African literature has lost one of its most singular and necessary voices. Conceição Lima, the preeminent poet and journalist from São Tomé and Príncipe, died on May 15, 2026, at Hospital Central Dr. Ayres de Menezes in the capital city of São Tomé. She was 64. According to Writing Africa, the government of São Tomé and Príncipe decreed three days of national mourning following her death. Hundreds gathered to pay their final respects, and the tributes that poured in from across the continent and the wider literary world confirmed what those who had long been paying attention already knew: Lima was irreplaceable.
Born in Santana, São Tomé, in 1961, she studied journalism in Portugal and African and Portuguese studies at King’s College London, and later worked as a producer for the BBC’s Portuguese Language Service. She founded the independent weekly O País Hoje in 1993, of which she served as director. She authored four poetry collections: O Útero da Casa (2004), A Dolorosa Raiz do Micondó (2006), O País de Akendenguê (2011), and Quando Florirem Salambás no Tecto do Pico (2015). Her work has been translated into German, Arabic, Czech, Spanish, French, Galician, English, Italian, Serbo-Croatian, and Turkish, a reach that made her, by any measure, the most translated name in the literature of her country.
Lima’s work was widely celebrated for addressing the histories of colonialism, forced migration, slavery, and post-independence disillusionment — poetry as a powerful act of archaeology through language, characterised by a deep engagement with history, memory, and identity.

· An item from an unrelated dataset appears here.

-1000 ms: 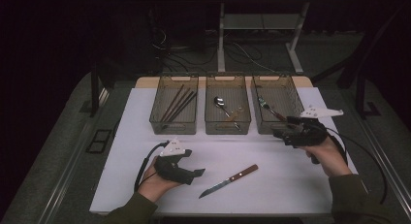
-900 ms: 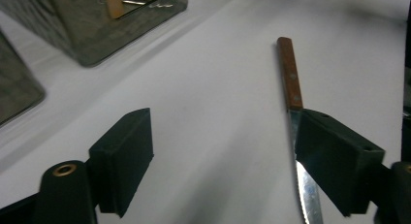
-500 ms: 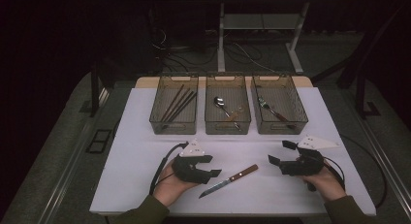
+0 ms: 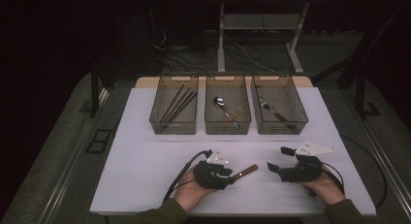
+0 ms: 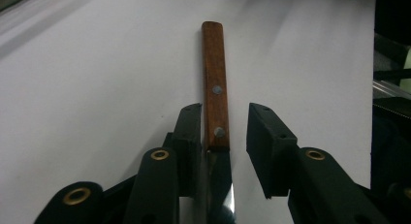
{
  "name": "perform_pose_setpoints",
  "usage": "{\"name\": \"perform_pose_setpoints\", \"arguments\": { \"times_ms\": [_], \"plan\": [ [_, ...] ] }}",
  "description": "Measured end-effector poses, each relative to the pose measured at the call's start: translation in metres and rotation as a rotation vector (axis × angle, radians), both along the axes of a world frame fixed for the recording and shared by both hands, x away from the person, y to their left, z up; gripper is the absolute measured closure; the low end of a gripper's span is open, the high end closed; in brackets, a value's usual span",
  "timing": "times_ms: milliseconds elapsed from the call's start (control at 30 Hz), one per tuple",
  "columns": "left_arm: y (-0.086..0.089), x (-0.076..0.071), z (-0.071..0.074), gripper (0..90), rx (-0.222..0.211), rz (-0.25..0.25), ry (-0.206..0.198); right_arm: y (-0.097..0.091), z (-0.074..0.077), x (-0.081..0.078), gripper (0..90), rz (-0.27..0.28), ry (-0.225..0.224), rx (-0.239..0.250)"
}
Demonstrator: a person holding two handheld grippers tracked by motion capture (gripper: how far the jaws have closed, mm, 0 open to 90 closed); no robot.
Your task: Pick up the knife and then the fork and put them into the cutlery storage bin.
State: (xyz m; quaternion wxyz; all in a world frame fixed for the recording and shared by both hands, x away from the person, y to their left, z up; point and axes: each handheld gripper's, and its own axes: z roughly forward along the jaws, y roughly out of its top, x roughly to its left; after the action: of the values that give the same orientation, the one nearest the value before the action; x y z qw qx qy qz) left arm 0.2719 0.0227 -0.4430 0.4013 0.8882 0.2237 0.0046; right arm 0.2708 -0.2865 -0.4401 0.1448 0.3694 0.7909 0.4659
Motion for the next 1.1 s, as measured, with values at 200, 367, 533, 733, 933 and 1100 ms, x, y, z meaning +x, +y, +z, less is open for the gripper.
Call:
{"name": "perform_pose_setpoints", "arguments": {
  "times_ms": [200, 367, 533, 733, 933, 1100],
  "plan": [
    [-0.008, -0.002, -0.005, 72.2, 0.045, 0.004, -0.041, -0.001, 0.000, 0.001, 17.3, 0.001, 0.005, 0.004],
    [-0.008, -0.005, -0.008, 72.9, 0.068, -0.014, -0.093, -0.002, 0.001, 0.000, 17.3, -0.005, 0.002, 0.008],
    [-0.005, -0.006, -0.011, 75.8, 0.049, -0.029, -0.133, -0.002, 0.001, 0.000, 17.3, -0.001, 0.004, 0.010],
    [-0.004, -0.002, -0.012, 77.3, 0.015, -0.043, -0.102, -0.001, 0.002, 0.001, 17.3, 0.032, -0.015, 0.014],
    [-0.001, 0.005, -0.010, 77.4, 0.014, -0.097, -0.080, 0.001, 0.004, 0.002, 17.3, 0.089, -0.004, 0.003],
    [0.002, 0.006, -0.001, 77.3, -0.022, -0.144, -0.057, 0.005, 0.008, 0.004, 16.7, 0.174, 0.026, -0.005]
  ]
}}
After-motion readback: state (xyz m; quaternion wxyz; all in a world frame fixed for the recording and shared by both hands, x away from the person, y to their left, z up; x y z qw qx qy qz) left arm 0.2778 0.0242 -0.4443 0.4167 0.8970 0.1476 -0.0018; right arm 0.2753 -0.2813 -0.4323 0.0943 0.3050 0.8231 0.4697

She was a co-founder of the National Union of Writers and Artists of São Tomé and Príncipe, and in 2021 was named national coordinator for São Tomé and Príncipe of the World Poetry Movement. In September 2025, she was named Cultural Ambassador of São Tomé and Príncipe by the government. She had been due to lead an international conference in July marking the centenary of the birth of fellow Santomean poet Alda Espírito Santo. That she will not be there to do so is its own kind of loss.

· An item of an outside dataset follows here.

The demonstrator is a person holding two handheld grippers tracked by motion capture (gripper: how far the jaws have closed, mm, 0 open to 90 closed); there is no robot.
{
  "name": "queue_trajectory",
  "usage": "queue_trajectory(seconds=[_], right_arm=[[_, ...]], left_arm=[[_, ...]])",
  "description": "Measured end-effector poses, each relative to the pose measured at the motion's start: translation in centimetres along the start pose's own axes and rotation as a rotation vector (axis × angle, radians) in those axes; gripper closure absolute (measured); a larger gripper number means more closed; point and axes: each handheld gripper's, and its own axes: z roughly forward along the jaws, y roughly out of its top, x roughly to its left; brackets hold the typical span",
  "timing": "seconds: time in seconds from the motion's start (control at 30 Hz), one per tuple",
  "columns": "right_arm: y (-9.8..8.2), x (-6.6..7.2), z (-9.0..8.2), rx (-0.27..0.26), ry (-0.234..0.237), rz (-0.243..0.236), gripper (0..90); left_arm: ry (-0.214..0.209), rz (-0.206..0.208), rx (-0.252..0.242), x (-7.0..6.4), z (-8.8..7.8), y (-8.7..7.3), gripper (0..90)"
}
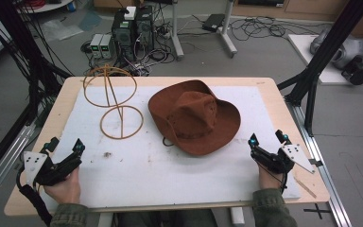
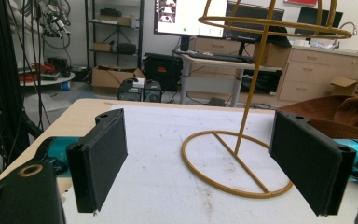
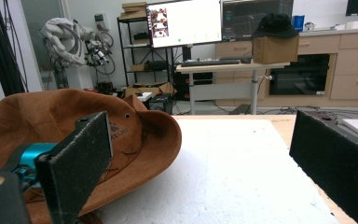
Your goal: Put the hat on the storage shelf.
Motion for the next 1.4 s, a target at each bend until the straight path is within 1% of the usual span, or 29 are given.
queue_trajectory(seconds=[0.1, 0.3, 0.4, 0.53, 0.6, 0.77, 0.8, 0.87, 0.9, 0.97, 1.03, 1.13, 1.2, 1.3, 1.37, 1.4], right_arm=[[0.0, 0.0, 0.0, 0.006, 0.001, 0.007, 4.9], [0.0, 0.1, 0.2, 0.013, 0.006, 0.006, 4.8], [0.2, 0.2, 0.4, 0.014, 0.018, 0.002, 4.9], [0.5, 0.3, 0.7, 0.019, 0.033, 0.008, 4.9], [0.7, 0.2, 1.0, 0.017, 0.039, -0.009, 4.9], [1.1, 0.2, 1.3, 0.016, 0.045, 0.0, 4.9], [1.3, 0.2, 1.5, 0.016, 0.053, 0.002, 4.9], [1.4, 0.3, 1.6, 0.019, 0.056, -0.001, 4.8], [1.5, 0.4, 1.7, 0.024, 0.061, -0.005, 4.8], [1.6, 0.8, 2.0, 0.038, 0.089, -0.019, 4.9], [1.8, 1.1, 2.2, 0.05, 0.103, -0.026, 4.9], [2.2, 1.6, 2.7, 0.068, 0.132, -0.028, 4.9], [2.5, 1.9, 3.1, 0.075, 0.143, -0.036, 4.8], [2.7, 2.3, 3.6, 0.088, 0.153, -0.037, 4.8], [2.8, 2.7, 4.5, 0.116, 0.167, -0.05, 4.8], [2.8, 2.8, 4.8, 0.121, 0.174, -0.062, 4.9]], left_arm=[[0.001, 0.002, 0.001, 0.0, 0.0, 0.0, 19.1], [-0.002, -0.001, 0.006, 0.0, 0.2, -0.1, 19.1], [-0.006, -0.006, 0.008, 0.0, 0.2, -0.1, 19.2], [-0.008, -0.002, 0.016, 0.0, 0.2, -0.2, 19.2], [-0.009, 0.02, 0.018, -0.2, 0.3, -0.2, 19.2], [-0.014, 0.032, 0.023, -0.4, 0.4, -0.2, 19.1], [-0.017, 0.036, 0.028, -0.5, 0.5, -0.2, 19.1], [-0.019, 0.035, 0.027, -0.6, 0.5, -0.2, 19.1], [-0.018, 0.037, 0.029, -0.6, 0.5, -0.2, 19.1], [-0.018, 0.037, 0.025, -0.7, 0.5, -0.1, 19.1], [-0.018, 0.037, 0.025, -0.7, 0.4, -0.1, 19.1], [-0.016, 0.031, 0.025, -0.5, 0.4, -0.1, 19.1], [-0.009, 0.022, 0.019, -0.3, 0.4, -0.1, 19.1], [-0.005, 0.023, 0.021, -0.2, 0.3, -0.1, 19.1], [-0.002, 0.021, 0.019, -0.1, 0.2, -0.1, 19.1], [0.0, 0.016, 0.018, 0.0, 0.2, -0.1, 19.1]])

For a continent whose literary conversation too often centres the same handful of national traditions, Lima’s death is a reminder of how much brilliant, necessary work is being made in places that rarely receive their due. São Tomé and Príncipe is a small island nation; Conceição Lima made its literature legible to the world in ten languages and counting. She leaves behind a body of work that belongs to all of African literature. Rest in peace.